Opt-in proponents want Web sites to use a pop-up box or some other means to request permission from consumers before collecting any personal data for use in marketing.

While Shen agreed with Miller's contention that privacy standards should remain constant in the online and offline worlds, he said that the answer to those disparities is to bring the level of protection up in the offline world as well.

But Miller said he doubts Congress would deal with the issue so equitably.

"I don't see any of those members of Congress (who are) advocating opt-in offering to stop sharing their mailing lists with people," Miller said.

Of the handful of consumer e-privacy bills introduced in the last congressional session, most would have established an opt-out standard, but one or two bills advocated an opt-in approach.

But some legislators argue that the e-privacy issue is too complicated to address with either approach.

Rep. Ed Markey, D-Massachusetts, introduced legislation last year that supported a sort of sliding scale approach to electronic privacy, providing the greatest protection to the most sensitive data like medical information.

Markey's bill is also designed to recognize technological advances that may make the opt-in/opt-out debate moot, Markey staffer Colin Crowell said.

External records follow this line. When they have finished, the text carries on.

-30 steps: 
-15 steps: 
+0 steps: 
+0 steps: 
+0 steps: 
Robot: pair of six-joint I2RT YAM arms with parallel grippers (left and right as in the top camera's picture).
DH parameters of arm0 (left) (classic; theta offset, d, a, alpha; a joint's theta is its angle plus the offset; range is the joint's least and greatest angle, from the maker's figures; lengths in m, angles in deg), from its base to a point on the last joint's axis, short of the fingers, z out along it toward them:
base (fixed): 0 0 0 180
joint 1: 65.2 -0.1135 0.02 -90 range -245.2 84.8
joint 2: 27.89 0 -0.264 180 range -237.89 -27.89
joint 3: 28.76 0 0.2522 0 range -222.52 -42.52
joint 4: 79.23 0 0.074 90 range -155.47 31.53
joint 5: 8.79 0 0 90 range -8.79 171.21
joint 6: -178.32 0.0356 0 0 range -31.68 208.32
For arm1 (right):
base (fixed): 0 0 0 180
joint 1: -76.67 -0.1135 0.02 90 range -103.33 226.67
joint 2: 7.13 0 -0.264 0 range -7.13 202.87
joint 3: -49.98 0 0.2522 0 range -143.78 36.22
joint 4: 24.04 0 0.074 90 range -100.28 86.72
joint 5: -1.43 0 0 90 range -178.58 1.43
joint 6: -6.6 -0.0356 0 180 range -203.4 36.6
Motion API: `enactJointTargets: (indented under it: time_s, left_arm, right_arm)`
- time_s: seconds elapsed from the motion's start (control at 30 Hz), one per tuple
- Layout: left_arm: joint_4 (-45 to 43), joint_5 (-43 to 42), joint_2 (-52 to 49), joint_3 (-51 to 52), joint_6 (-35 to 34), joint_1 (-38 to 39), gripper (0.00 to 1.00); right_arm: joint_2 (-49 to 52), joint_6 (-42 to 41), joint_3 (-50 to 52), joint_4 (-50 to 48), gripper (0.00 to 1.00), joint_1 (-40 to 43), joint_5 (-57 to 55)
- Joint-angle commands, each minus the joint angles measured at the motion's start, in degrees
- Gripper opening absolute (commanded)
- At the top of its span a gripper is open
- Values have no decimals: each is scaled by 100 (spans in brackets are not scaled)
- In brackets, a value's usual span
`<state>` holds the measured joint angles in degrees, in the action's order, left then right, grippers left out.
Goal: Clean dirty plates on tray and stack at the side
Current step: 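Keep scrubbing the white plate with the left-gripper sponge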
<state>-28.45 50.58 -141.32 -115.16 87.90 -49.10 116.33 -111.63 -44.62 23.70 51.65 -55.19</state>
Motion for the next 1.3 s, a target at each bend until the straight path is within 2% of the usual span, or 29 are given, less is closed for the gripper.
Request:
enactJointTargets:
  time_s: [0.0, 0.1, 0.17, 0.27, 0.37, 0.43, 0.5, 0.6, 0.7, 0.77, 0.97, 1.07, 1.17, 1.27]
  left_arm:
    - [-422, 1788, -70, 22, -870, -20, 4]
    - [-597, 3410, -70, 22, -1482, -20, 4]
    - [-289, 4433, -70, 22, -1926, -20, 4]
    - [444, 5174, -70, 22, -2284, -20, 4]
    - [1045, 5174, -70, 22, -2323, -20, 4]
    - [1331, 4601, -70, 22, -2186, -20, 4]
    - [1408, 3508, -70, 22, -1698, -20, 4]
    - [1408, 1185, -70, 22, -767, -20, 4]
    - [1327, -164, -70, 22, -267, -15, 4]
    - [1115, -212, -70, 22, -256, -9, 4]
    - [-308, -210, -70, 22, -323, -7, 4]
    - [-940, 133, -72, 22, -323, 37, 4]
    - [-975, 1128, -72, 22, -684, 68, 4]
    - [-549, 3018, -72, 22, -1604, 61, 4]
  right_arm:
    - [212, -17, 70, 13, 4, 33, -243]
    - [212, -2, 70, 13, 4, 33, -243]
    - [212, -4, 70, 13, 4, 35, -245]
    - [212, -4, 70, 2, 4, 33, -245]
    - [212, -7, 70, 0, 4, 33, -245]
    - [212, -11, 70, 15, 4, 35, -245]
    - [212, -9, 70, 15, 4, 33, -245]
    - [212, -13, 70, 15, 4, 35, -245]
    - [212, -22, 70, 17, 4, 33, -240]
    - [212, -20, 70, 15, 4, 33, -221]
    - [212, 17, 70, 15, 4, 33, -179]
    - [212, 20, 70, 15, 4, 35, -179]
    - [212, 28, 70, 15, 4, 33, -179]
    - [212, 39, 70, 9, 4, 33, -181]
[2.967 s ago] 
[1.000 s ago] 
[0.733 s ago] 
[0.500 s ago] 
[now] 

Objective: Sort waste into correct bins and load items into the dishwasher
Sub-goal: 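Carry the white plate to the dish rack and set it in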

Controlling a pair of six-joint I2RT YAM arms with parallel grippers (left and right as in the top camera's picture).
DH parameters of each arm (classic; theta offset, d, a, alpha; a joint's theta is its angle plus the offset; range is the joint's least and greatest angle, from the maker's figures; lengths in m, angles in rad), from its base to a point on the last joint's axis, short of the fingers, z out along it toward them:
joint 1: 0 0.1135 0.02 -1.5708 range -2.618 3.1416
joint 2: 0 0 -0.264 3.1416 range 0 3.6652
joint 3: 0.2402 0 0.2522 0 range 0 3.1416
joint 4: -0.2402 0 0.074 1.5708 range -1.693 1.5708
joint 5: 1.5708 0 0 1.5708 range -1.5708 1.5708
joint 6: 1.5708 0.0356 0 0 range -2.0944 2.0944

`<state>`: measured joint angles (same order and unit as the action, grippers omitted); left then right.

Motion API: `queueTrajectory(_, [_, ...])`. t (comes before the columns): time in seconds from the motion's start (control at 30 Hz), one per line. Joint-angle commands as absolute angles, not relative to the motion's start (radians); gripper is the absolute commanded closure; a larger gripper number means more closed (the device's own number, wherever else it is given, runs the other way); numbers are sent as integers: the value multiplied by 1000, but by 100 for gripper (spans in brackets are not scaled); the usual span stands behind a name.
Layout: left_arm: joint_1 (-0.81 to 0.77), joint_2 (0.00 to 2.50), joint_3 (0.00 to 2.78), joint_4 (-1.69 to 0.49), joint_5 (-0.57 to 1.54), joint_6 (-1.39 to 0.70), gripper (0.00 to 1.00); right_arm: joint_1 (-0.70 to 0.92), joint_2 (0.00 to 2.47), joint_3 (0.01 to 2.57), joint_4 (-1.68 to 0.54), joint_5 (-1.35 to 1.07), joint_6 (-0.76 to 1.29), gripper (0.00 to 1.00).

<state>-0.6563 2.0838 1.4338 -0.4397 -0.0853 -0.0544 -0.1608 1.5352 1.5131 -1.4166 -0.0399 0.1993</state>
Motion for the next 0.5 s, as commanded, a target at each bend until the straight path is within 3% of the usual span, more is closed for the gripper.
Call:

As technologies like the Platform for Privacy Preferences (better known as "P3P") that allow consumers to set their privacy protections at the Internet browser level become commonplace, "opt in-opt out will make less sense," Crowell said.

Pop-up windows and checkboxes may soon be replaced by internal electronic transactions that users never see after installing their privacy preferences into their Internet browsers, Crowell said.

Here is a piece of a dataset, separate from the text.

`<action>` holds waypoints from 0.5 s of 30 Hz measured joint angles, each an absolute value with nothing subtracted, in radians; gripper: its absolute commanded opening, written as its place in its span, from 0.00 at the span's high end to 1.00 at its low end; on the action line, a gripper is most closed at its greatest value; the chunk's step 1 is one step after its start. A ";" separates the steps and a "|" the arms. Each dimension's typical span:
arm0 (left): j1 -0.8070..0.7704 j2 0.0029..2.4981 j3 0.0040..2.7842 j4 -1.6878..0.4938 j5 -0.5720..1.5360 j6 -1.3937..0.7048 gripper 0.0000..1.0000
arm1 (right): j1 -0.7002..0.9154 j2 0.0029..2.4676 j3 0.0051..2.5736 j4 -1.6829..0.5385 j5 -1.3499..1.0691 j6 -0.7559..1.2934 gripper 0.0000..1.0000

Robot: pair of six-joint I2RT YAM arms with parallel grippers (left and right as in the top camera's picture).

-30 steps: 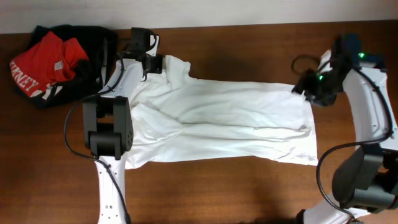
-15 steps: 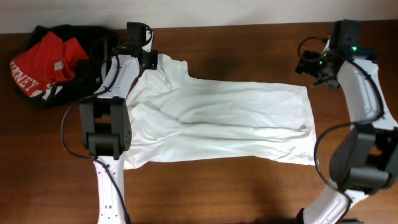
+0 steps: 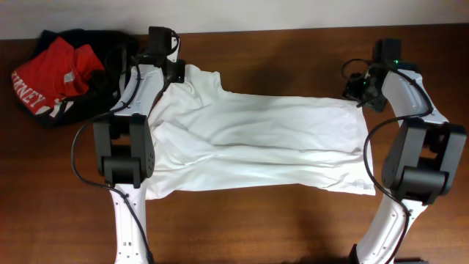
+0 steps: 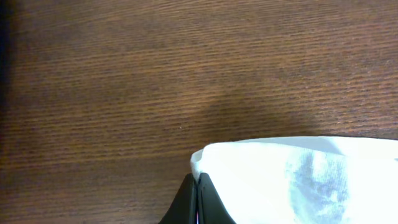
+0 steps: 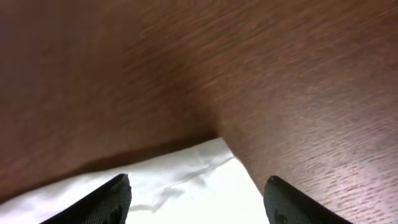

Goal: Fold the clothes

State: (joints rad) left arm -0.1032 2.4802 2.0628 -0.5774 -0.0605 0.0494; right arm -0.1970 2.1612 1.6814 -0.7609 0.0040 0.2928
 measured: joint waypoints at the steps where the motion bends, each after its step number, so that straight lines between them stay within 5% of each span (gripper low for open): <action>1: -0.103 2.480 2.063 -0.580 -0.060 0.049 1.00 | -0.197 2.167 1.681 -0.751 0.006 0.300 0.27; 5: -0.103 2.480 2.063 -0.581 -0.060 0.049 1.00 | -0.197 2.207 1.681 -0.746 0.012 0.327 0.24; 8: -0.103 2.480 2.063 -0.582 -0.060 0.049 1.00 | -0.197 2.225 1.681 -0.731 0.013 0.336 0.33; 15: -0.103 2.480 2.063 -0.585 -0.060 0.049 1.00 | -0.196 2.235 1.681 -0.724 0.019 0.340 0.35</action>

Still, Markey opposes making a simple "opt-out" the hard and fast law of the land until there is some guarantee that consumers will be protected online, Crowell said.

"The poetic irony that faces the tech (industry) people is that the technology that they tout and they revere might actually evolve (to allow) consumers to block" unwanted data gathering, he said. "Technology can solve the problem, but this is not a problem (many in the industry) want to solve with technology."

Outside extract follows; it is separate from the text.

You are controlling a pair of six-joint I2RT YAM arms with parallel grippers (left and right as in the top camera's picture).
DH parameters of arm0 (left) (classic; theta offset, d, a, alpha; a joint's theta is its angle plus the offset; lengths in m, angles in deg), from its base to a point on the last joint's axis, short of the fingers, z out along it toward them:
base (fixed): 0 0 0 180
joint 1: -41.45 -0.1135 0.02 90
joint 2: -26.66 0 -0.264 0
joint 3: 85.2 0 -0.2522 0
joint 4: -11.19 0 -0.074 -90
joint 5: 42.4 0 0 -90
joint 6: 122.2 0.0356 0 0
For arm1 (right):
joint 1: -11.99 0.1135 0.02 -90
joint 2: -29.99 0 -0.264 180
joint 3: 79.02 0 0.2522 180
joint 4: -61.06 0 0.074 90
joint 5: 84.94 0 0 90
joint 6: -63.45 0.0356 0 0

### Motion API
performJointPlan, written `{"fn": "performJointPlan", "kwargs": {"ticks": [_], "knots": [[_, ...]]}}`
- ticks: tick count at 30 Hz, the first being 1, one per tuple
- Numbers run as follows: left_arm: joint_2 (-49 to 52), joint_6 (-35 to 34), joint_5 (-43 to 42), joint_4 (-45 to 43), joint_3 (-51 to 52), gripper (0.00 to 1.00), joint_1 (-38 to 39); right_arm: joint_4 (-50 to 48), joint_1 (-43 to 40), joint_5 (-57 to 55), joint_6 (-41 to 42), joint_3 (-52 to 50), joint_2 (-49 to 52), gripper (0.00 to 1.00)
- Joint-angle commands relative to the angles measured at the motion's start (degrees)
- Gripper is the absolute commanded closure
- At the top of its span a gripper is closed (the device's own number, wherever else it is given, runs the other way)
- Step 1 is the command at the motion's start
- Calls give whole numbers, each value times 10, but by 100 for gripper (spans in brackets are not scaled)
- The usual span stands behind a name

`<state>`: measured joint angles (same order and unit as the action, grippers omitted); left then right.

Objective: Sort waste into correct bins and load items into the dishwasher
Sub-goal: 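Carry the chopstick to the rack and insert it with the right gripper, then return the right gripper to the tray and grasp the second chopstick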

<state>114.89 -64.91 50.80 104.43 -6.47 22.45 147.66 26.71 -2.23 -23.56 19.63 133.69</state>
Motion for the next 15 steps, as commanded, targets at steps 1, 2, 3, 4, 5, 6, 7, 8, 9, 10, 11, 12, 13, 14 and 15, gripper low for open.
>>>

Crowell said that Markey intends to re-introduce his bill sometime in the next few months when the privacy debate begins in earnest.

A few privacy bills have already been introduced this session and congressional observers expect many more to follow in the coming months.

But from the standpoint of some involved in the ongoing privacy debate, Congress may be putting the cart before the horse in attempting to make a legislative decision on opt-in vs. opt-out.

"We do not have facts in this debate. There has not been an economic assessment of opt-in or opt-out," Center for Democracy and Technology (CDT) Policy Analyst Ari Schwartz said.

While Schwartz agreed that the war over privacy would proceed regardless, he said that Congress should try to study the potential impact of opt-in vs. opt-out standards from a social and economic standpoint before passing legislation on the issue.

Reported by Newsbytes, www.newsbytes.com.